*YOUR INSTRUCTIONS*. Lines from the entries below that hold "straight" form the answer; copy all of them.
┌─ LISTED ENTRIES
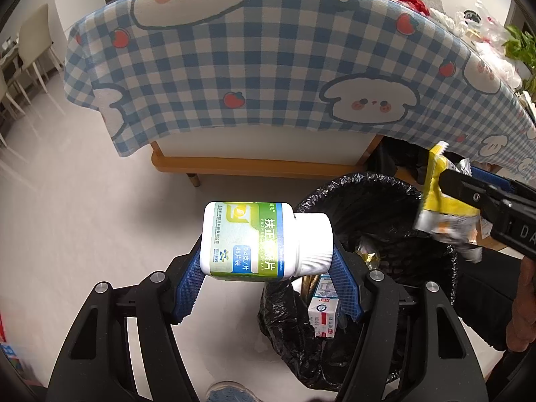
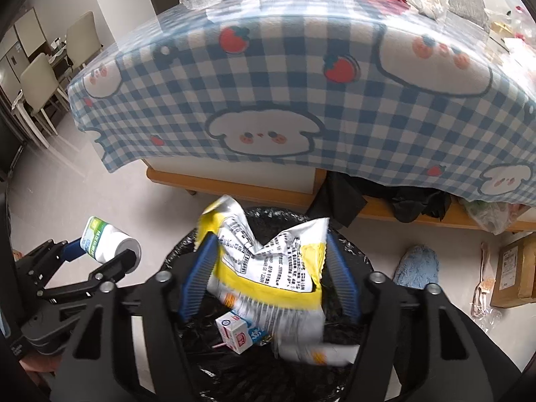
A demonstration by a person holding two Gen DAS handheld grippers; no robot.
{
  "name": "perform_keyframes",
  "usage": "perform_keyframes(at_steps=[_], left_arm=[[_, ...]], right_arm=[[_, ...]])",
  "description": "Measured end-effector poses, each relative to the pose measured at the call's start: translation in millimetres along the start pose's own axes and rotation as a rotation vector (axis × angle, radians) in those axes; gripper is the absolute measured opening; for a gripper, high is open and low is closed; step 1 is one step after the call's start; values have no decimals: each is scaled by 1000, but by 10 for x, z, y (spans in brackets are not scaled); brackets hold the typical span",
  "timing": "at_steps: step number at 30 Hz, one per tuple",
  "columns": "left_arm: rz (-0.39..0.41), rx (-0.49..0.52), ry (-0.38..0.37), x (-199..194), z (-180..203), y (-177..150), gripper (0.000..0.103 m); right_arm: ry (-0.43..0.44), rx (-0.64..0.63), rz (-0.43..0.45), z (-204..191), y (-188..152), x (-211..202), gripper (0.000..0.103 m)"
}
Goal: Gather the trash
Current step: 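Carry the snack wrapper and pill bottle down over the trash bin, then open the right tool to drop the wrapper while the left tool releases the bottle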
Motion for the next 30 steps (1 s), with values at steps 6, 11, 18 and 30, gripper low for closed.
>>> perform_keyframes(at_steps=[6, 11, 18, 30], left_arm=[[3, 25, -8, 9, 207, -5, 66], [8, 33, -22, 4, 407, -13, 66], [19, 56, -45, -4, 737, -14, 66], [29, 86, -68, -21, 1204, -26, 66]], right_arm=[[-31, -4, -1, 180, -102, 8, 78], [-63, 6, 14, 418, -235, -66, 91], [-140, 44, 58, 851, -447, -262, 96], [-185, 125, 70, 1396, -548, -528, 96]])
Point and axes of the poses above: each gripper's, at about its wrist camera, not at the fingertips, and x roughly the way its jaws point, z to its right, y to its top, the point moved 3 cm from there along x, roughly the way its jaws point, and after that the axes turned 7 degrees about y, right-handed, at the moved point
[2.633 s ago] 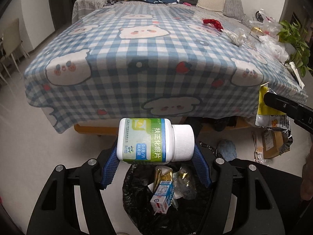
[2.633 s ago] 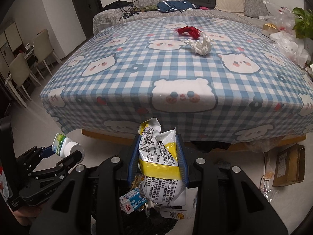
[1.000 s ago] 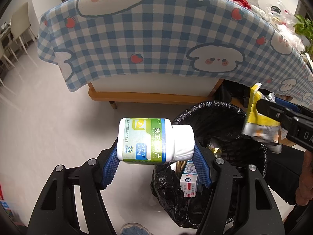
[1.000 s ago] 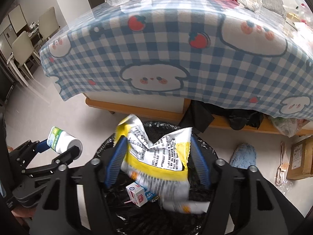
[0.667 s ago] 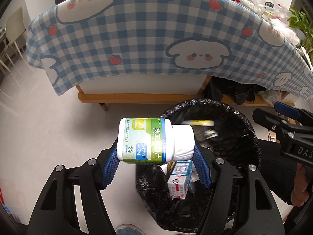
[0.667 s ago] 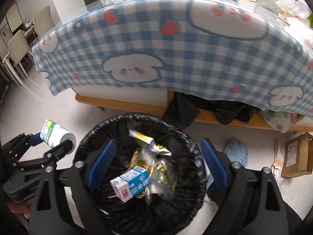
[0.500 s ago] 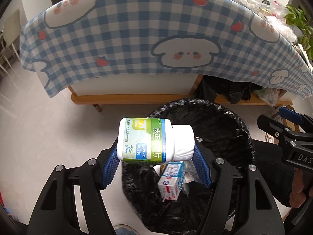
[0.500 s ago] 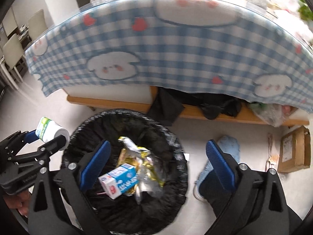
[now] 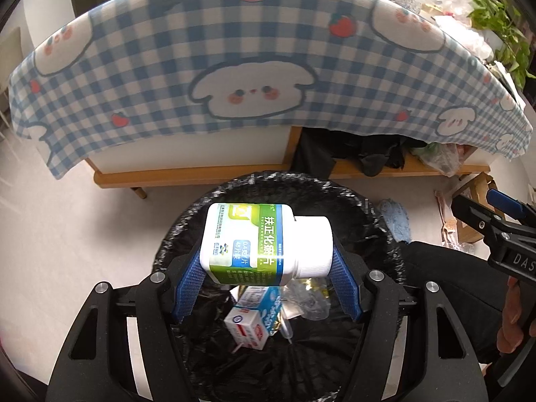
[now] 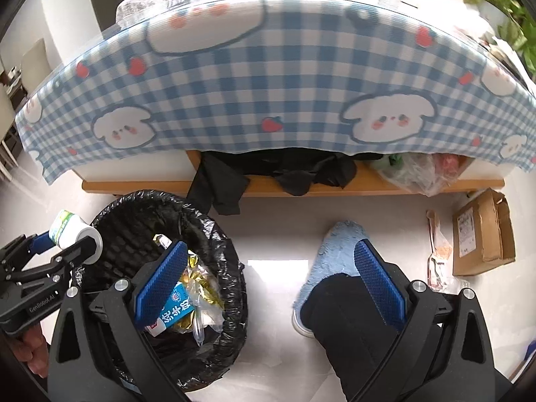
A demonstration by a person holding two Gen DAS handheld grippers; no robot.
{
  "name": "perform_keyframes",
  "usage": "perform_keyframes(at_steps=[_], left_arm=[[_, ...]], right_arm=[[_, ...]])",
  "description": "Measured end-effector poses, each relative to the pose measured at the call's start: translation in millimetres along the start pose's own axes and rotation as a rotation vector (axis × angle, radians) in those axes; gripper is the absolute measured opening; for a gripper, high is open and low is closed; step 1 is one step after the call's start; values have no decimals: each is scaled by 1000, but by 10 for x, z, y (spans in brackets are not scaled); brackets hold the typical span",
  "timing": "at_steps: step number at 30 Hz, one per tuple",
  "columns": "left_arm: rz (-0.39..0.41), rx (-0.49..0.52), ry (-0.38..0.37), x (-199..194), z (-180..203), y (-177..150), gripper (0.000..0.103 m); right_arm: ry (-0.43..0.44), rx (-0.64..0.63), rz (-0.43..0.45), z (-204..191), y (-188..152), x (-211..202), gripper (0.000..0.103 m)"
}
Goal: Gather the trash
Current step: 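Open the right tool to drop the wrapper while the left tool releases the bottle, then move both open tools back over the bed toward the tissue and red net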
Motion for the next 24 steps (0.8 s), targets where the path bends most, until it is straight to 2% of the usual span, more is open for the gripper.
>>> perform_keyframes(at_steps=[9, 11, 19, 24], left_arm=[[11, 31, -12, -21, 175, 7, 67], [19, 32, -1, -39, 164, 4, 76], [58, 13, 20, -175, -19, 45, 97], [76, -8, 15, -305, -154, 140, 97]], right_arm=[[-7, 19, 2, 70, 20, -12, 96], [-7, 17, 0, 60, 26, -4, 96], [-9, 19, 3, -8, 85, -26, 96], [0, 19, 26, -109, 206, -135, 96]])
Point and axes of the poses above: each gripper's, at about its wrist camera, not at the fingertips, and x roughly the way its jaws point, z to its right, y to its top, the point moved 3 cm from there along x, roughly the way its jaws point, and after that the axes turned 7 degrees about y, right-handed, at the moved point
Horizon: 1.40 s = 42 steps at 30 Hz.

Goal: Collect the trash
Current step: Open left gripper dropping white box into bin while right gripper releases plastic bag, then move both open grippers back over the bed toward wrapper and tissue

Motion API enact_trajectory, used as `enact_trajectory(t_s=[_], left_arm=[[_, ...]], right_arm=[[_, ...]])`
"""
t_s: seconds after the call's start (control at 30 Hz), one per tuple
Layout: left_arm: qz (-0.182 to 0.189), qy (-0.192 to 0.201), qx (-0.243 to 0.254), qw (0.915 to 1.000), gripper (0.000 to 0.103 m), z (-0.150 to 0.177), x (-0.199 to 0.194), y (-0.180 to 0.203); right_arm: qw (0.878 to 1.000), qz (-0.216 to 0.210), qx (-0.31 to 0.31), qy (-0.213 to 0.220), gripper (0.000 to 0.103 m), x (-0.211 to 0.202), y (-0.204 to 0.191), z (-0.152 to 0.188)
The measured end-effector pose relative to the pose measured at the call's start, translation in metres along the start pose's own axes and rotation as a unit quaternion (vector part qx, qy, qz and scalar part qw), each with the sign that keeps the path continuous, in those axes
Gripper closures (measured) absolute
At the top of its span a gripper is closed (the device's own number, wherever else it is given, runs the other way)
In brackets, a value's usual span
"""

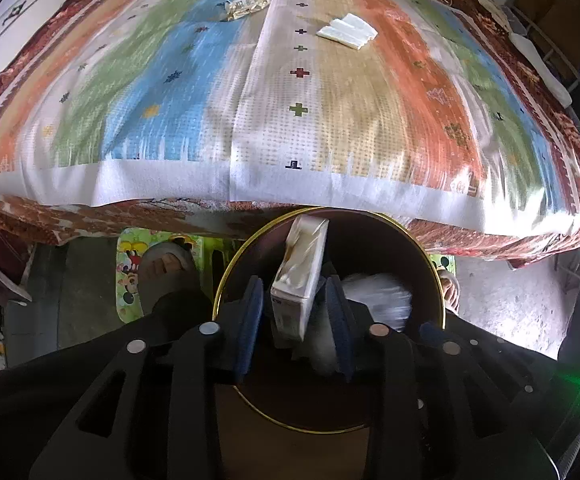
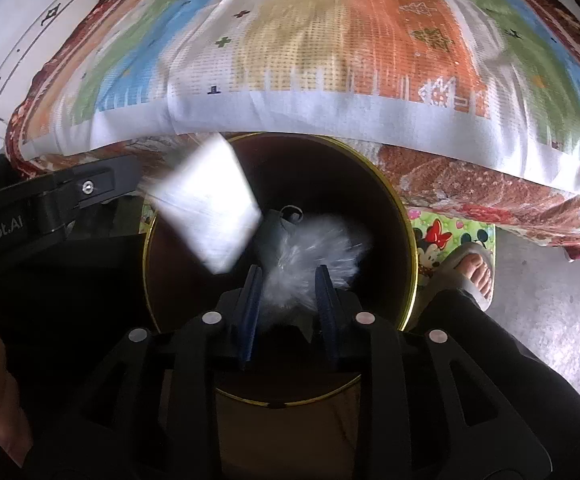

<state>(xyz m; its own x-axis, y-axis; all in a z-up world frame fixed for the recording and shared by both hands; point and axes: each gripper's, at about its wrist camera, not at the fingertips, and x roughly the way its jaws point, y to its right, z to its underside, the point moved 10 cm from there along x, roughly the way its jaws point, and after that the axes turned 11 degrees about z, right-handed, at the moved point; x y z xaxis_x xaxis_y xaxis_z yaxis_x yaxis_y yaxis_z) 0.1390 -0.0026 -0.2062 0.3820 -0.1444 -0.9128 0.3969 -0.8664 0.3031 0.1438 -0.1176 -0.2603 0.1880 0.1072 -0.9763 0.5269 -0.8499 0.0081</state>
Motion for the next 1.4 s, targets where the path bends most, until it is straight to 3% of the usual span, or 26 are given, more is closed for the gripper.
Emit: enact_trajectory(t_s=[0.37, 0.63, 0.73, 0.93, 1.03, 1.27, 1.4], left_arm=[[0.008, 0.012, 0.002, 0.9999, 0.06, -0.003, -0.007, 0.004], [0.041, 0.028, -0.028, 0.9984, 0.058, -0.01, -0.019, -0.001], [0.047, 0.038, -0.029, 0.9978, 0.051, -0.016, -0.026, -0.001], [0.063, 0.064, -0.034, 0.9953, 0.049, -0.034, -0.04, -0.001], [0.065, 0.069, -0.028, 0.9951, 0.047, -0.041, -0.044, 0.0], [0.076, 0.083, -0.035, 0.993, 0.041, -0.076, -0.057, -0.008], [0.09, 0.076, -0.039, 0.9922, 0.039, -0.094, -0.055, -0.007]], right_arm=[[1.0, -0.013, 0.016, 0.014, 0.067, -0.01, 0.002, -0.004], [0.997, -0.004, 0.01, 0.077, 0.062, -0.044, 0.007, -0.016], [0.995, -0.008, 0.008, 0.096, 0.057, -0.054, 0.005, -0.021], [0.993, -0.004, 0.006, 0.114, 0.056, -0.062, 0.005, -0.032], [0.991, -0.021, 0.006, 0.131, 0.047, -0.072, 0.002, -0.04], [0.984, 0.01, -0.032, 0.176, 0.041, -0.094, 0.001, -0.072], [0.982, -0.004, -0.039, 0.183, 0.036, -0.101, 0.0, -0.089]])
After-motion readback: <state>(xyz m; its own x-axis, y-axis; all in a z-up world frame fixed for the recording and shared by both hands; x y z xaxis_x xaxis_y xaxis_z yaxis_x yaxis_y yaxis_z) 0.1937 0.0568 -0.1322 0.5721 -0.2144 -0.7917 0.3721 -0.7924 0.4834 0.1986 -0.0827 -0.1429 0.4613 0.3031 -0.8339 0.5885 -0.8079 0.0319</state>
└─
*EXERCISE RESPONSE*.
Motion for the next 24 steps (0.8 s), targets where the path bends most, until it is straight to 2% of the usual span, more is open for the gripper.
Motion for the next 1.4 s, targets where the path bends most, until it is straight to 3% of the usual span, or 26 are given, more is closed for the gripper.

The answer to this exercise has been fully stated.